Un héros masqué surgit de la nuit, et laisse comme seule trace derrière lui une lettre, non pas un Z mais un V, et son objectif n’est pas de défendre les pauvres face aux bandits mais d’anéantir par la violence un pouvoir dictatorial.

L’intérêt majeur de cette adaptation de la fameuse BD d’Alan Moore réside dans sa thématique, qui ne cache pas son inspiration d’origine anarchiste, idéologie dont elle reprend la symbolique à travers son protagoniste vêtu de noir et le sigle V, sorte d’équivalent renversé du A cerclé cher aux libertaires. Le héros, dont la démarche s’apparente à l’action directe, est par ailleurs qualifié par les médias de « terroriste », amalgame traditionnellement entretenu au cours de l’histoire par les dirigeants politiques. Si la propagande télévisuelle, l’imposture religieuse et la tyrannie du gouvernement sont pointés du doigt à travers cette parabole, qui - au-delà du cas britannique visé ici - peut trouver un écho dans d’autres démocraties, on peut néanmoins regretter le schématisme de la situation dépeinte. L’opposition manichéenne entre un rebelle au combat juste et un ersatz de régime hitlérien restreint considérablement la portée du propos, établissant une distance importante avec le contexte politique international de nos jours. On aurait préféré un portrait davantage nuancé de V dont les méthodes contestables - attentats, meurtres, tortures - auraient dues être davantage mises en question, ainsi qu’un personnage de chef d’état un peu plus actuel, auquel les modèles contemporains n’auraient pas manqué…

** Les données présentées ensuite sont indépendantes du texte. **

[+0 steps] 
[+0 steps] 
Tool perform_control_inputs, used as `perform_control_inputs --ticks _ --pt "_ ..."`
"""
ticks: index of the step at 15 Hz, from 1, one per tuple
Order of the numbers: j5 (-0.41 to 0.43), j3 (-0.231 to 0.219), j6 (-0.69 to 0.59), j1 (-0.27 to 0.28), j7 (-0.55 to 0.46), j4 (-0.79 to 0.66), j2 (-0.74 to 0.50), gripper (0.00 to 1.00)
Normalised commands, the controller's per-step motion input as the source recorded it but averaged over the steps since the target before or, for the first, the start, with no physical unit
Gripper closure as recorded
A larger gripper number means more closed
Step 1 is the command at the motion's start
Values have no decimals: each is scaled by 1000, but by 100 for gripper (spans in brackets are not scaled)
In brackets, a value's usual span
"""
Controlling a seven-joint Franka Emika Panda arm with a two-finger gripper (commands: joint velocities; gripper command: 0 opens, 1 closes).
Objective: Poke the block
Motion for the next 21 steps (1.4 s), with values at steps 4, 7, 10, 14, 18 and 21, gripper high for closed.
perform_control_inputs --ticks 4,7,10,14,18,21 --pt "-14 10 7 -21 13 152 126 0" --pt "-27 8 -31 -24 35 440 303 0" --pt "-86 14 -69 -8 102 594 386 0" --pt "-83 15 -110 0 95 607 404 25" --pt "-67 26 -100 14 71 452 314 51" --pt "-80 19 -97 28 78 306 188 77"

Là se situent la limite du film et sans doute tout son paradoxe. D’un côté, une major américaine soucieuse d’exploiter un courant contestataire « tendance » à des fins commerciales, en offrant une vulgarisation idéologique à une cible jeune. La branche française de la Warner trouvera d’ailleurs bon de « surfer » sur les récents événements qui ont animé l’hexagone - mouvement anti-CPE et autres « émeutes de banlieue », évidemment sans commune mesure avec les exploits de V - afin de promouvoir la sortie de son blockbuster. De l’autre, un Joel Silver visiblement bien embarrassé lors de cette même promotion par l’idéologie véhiculée par le film - qui ne fait rien de moins qu’appeler à la révolution - et dont le producteur s’efforcera tant bien que mal de minimiser l’importance. Ce dilemme entre opportunisme mercantile et approbation d’une idéologie très controversée se révèle assez symptomatique de la difficulté, pour ne pas dire la quasi-impossibilité, de transposer à l’écran le parcours d’authentiques personnalités anarchistes.

V pour Vendetta constitue un divertissement qui se laisse volontiers regarder, et non une œuvre éminemment subversive telle qu’aurait pu le laisser songer son matériau de base. Le réalisateur, ex-assistant des frères Wachowski, ne possède pas leur efficacité et se contente d’assurer le minimum syndical. La mise en scène, mollassonne, ne parvient pas à transcender les quelques tunnels scénaristiques qui émaillent le récit. Seuls l’originalité de son sujet et le charme de son interprète féminine méritent qu’on s’intéresse à V pour Vendetta.

V for Vendetta (V pour Vendetta). États-Unis / Allemagne. 2005. Réalisation : James McTeigue. Scénario : Andy et Larry Wachowski. Image : Adrian Biddle. Montage : Martin Walsh. Musique originale : Dario Marianelli. Interprétation : Hugo Weaving (V), Natalie Portman (Evey), Stephen Rea (Finch), Stephen Fry (Deitrich), John Hurt (Adam Sutler), Roger Allam (Lewis Prothero). Durée : 2 h 12 min. Sortie en salles : 19 avril 2006.